Search the data below for "spaces"; list each line that holds it.

Extracted data entries
______
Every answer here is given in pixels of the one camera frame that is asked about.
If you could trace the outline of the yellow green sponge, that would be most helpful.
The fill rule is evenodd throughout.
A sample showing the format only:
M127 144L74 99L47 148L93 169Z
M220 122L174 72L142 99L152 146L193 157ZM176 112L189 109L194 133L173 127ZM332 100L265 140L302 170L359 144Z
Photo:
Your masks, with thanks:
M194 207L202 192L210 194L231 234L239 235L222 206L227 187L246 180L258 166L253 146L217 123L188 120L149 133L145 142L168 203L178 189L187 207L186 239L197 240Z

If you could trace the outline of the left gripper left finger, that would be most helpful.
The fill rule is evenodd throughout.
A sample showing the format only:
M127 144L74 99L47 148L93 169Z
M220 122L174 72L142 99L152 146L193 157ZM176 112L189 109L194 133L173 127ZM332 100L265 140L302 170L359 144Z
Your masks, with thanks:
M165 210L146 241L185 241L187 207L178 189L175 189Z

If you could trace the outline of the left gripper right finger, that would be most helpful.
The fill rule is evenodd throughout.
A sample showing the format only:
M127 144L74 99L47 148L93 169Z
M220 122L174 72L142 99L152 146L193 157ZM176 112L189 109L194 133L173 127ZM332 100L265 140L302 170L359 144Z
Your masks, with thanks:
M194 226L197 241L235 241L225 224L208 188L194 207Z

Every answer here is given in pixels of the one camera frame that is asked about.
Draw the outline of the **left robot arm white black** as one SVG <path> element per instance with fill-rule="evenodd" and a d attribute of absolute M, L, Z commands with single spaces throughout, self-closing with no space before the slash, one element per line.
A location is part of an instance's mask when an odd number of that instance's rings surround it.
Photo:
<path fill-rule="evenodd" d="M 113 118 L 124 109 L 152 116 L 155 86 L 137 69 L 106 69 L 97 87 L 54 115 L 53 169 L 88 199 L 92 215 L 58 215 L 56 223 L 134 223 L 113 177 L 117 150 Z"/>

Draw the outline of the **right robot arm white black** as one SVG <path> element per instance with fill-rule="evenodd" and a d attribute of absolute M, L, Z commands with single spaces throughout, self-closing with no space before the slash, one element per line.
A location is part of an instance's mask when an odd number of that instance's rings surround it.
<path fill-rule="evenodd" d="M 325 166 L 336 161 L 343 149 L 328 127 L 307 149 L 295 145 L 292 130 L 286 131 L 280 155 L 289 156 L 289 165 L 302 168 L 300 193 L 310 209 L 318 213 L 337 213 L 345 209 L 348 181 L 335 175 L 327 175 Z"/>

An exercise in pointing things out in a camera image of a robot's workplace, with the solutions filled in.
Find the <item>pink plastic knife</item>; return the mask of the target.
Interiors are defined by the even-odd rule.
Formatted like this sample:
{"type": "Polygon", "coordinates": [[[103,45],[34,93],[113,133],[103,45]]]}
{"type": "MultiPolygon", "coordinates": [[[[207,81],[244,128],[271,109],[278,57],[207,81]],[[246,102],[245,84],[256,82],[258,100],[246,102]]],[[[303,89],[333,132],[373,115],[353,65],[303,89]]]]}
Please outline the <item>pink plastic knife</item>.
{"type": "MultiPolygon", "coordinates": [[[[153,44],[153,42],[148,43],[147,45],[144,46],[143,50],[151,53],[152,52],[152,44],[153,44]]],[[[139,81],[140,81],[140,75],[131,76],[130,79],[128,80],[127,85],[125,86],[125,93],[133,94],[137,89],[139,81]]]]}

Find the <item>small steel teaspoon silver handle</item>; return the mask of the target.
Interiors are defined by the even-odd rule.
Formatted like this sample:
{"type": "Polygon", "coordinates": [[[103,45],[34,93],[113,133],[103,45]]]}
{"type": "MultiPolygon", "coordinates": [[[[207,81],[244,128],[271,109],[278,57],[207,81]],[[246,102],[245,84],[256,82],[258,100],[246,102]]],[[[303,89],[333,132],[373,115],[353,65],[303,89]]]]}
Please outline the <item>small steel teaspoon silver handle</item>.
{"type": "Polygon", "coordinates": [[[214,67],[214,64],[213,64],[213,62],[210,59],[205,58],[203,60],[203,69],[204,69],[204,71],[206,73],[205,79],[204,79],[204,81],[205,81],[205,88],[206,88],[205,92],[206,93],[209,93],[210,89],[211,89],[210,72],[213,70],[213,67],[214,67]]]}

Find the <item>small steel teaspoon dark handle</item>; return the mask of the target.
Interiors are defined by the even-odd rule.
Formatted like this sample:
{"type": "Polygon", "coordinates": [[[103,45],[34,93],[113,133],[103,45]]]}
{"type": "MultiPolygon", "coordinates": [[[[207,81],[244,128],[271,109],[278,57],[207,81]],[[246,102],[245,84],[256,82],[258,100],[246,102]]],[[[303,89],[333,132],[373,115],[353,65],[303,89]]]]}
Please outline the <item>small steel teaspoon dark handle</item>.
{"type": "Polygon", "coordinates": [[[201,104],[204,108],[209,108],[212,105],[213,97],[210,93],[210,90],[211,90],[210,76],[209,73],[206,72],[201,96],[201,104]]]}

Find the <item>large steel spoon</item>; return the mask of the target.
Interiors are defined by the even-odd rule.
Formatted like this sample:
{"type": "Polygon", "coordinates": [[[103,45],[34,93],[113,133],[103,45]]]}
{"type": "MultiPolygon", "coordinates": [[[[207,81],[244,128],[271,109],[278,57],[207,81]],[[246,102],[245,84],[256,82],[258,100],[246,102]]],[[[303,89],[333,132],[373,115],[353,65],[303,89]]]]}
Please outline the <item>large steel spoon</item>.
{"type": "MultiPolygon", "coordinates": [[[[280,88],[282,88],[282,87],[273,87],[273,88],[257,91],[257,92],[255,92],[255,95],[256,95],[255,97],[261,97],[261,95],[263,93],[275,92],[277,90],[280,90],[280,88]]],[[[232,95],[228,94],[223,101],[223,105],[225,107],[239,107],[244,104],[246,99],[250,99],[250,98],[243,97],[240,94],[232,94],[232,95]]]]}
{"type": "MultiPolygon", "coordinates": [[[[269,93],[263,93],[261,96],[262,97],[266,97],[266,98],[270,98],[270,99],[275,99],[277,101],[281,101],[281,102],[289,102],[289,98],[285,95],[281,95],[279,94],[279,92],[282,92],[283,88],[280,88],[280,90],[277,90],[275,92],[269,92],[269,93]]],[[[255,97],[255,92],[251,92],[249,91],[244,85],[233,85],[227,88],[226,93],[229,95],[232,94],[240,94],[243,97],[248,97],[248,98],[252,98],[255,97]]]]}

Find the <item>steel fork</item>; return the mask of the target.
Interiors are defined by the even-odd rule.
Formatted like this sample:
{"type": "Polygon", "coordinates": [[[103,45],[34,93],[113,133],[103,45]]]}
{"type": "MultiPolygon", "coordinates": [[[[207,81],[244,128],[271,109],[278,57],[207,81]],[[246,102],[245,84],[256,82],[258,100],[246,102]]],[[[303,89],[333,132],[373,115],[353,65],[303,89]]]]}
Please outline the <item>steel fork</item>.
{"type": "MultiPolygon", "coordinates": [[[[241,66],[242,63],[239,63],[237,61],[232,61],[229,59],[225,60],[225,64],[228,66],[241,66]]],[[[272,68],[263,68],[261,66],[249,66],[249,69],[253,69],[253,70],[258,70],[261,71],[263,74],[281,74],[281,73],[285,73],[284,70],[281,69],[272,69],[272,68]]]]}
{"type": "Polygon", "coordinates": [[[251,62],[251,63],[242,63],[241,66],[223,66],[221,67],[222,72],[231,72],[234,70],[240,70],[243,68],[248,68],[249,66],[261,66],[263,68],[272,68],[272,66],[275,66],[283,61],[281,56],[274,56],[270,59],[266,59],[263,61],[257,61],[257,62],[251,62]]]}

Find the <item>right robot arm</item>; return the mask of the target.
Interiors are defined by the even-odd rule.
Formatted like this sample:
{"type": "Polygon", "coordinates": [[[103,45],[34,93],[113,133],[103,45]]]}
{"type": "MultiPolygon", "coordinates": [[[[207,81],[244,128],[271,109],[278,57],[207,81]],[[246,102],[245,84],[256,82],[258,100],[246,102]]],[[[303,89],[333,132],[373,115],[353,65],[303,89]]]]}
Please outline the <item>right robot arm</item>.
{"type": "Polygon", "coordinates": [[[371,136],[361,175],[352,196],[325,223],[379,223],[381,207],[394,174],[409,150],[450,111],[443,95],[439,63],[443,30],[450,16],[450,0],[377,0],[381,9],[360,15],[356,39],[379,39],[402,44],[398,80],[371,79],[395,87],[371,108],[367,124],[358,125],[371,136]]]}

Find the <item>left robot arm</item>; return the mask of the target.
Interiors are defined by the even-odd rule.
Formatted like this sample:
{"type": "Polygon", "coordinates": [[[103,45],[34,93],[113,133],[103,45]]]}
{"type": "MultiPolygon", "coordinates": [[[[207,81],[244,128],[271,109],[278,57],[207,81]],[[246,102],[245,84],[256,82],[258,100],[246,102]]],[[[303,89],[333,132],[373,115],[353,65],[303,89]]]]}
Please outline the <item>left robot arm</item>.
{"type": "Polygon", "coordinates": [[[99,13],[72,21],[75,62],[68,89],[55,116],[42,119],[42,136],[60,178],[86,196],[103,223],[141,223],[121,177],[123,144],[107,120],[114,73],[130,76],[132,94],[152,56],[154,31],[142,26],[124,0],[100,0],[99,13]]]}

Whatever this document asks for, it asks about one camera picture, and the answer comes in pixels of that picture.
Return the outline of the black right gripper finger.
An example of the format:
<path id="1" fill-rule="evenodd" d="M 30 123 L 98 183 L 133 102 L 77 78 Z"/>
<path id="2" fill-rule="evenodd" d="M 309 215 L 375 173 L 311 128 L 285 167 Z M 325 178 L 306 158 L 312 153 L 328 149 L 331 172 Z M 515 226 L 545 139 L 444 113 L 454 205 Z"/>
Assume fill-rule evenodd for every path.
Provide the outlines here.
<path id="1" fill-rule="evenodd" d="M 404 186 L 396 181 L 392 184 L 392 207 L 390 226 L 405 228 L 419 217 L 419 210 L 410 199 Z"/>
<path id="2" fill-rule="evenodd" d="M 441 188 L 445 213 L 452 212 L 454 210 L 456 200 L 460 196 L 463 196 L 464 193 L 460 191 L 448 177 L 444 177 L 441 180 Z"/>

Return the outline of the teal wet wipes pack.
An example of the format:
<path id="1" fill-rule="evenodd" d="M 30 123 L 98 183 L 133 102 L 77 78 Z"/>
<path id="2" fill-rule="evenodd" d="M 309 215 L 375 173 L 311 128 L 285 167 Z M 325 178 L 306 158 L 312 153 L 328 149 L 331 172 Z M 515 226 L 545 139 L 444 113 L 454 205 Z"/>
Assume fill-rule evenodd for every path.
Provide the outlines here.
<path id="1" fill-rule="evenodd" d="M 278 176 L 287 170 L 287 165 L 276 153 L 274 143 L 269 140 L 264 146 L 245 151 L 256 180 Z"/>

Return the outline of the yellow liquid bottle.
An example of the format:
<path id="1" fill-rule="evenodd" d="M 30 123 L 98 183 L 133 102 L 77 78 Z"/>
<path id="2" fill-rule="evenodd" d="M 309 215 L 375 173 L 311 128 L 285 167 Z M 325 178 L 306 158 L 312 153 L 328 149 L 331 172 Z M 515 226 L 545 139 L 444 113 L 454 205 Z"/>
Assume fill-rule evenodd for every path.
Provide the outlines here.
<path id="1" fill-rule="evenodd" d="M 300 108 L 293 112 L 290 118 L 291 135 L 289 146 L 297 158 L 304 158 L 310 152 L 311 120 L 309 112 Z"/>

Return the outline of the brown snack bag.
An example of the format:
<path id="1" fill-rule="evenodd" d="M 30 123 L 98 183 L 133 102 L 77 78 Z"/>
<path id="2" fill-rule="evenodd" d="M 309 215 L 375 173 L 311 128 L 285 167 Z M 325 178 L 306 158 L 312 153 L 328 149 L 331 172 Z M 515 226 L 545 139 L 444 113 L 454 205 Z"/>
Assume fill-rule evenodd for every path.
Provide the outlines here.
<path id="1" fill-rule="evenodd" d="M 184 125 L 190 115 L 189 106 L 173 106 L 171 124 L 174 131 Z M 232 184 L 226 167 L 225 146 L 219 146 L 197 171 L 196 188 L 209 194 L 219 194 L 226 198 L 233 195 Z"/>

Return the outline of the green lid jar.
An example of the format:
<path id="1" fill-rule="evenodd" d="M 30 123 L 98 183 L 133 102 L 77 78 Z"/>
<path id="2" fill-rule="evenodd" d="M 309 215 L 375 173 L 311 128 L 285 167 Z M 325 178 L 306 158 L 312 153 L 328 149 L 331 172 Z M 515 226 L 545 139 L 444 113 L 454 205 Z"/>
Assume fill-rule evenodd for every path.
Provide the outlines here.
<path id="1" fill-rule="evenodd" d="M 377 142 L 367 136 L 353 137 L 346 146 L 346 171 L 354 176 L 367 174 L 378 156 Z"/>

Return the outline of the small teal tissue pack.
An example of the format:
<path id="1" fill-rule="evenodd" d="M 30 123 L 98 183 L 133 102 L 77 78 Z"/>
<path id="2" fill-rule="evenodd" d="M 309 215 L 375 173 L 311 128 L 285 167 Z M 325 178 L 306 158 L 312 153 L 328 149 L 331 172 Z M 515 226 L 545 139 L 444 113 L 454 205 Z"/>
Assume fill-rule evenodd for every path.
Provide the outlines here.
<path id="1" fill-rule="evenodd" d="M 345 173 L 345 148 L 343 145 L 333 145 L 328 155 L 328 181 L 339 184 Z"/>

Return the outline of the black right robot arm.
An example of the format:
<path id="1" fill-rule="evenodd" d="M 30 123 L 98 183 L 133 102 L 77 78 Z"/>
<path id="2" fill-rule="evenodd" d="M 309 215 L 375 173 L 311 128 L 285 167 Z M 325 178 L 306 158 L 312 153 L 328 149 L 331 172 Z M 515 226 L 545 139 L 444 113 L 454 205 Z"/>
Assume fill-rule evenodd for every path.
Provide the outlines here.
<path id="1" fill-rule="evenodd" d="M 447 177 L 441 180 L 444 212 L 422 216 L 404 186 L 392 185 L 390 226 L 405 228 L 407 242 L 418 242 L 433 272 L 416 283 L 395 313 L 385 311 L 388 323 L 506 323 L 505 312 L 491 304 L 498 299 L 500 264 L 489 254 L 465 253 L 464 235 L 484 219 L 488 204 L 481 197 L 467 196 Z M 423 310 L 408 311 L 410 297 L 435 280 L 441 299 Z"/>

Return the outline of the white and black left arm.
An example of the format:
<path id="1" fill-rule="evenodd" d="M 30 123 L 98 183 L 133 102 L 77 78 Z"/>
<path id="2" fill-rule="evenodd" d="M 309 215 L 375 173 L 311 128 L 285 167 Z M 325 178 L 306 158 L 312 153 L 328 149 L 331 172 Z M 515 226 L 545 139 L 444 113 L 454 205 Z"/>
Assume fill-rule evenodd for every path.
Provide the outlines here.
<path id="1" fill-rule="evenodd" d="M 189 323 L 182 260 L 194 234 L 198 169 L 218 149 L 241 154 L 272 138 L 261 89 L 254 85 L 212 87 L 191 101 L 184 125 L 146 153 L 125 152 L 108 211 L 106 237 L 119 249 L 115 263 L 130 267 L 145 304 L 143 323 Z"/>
______
■ **Answer to this problem**:
Draw the outline of the **left robot arm white black** as one SVG <path> element per instance with fill-rule="evenodd" and a d attribute of absolute M, L, Z commands with single spaces throughout, self-closing with no space before the slash, one element per line.
Draw the outline of the **right robot arm white black** as one SVG <path> element per instance with fill-rule="evenodd" and a d attribute of absolute M, L, Z commands with single spaces throughout, self-closing with no space before the slash, one element per line.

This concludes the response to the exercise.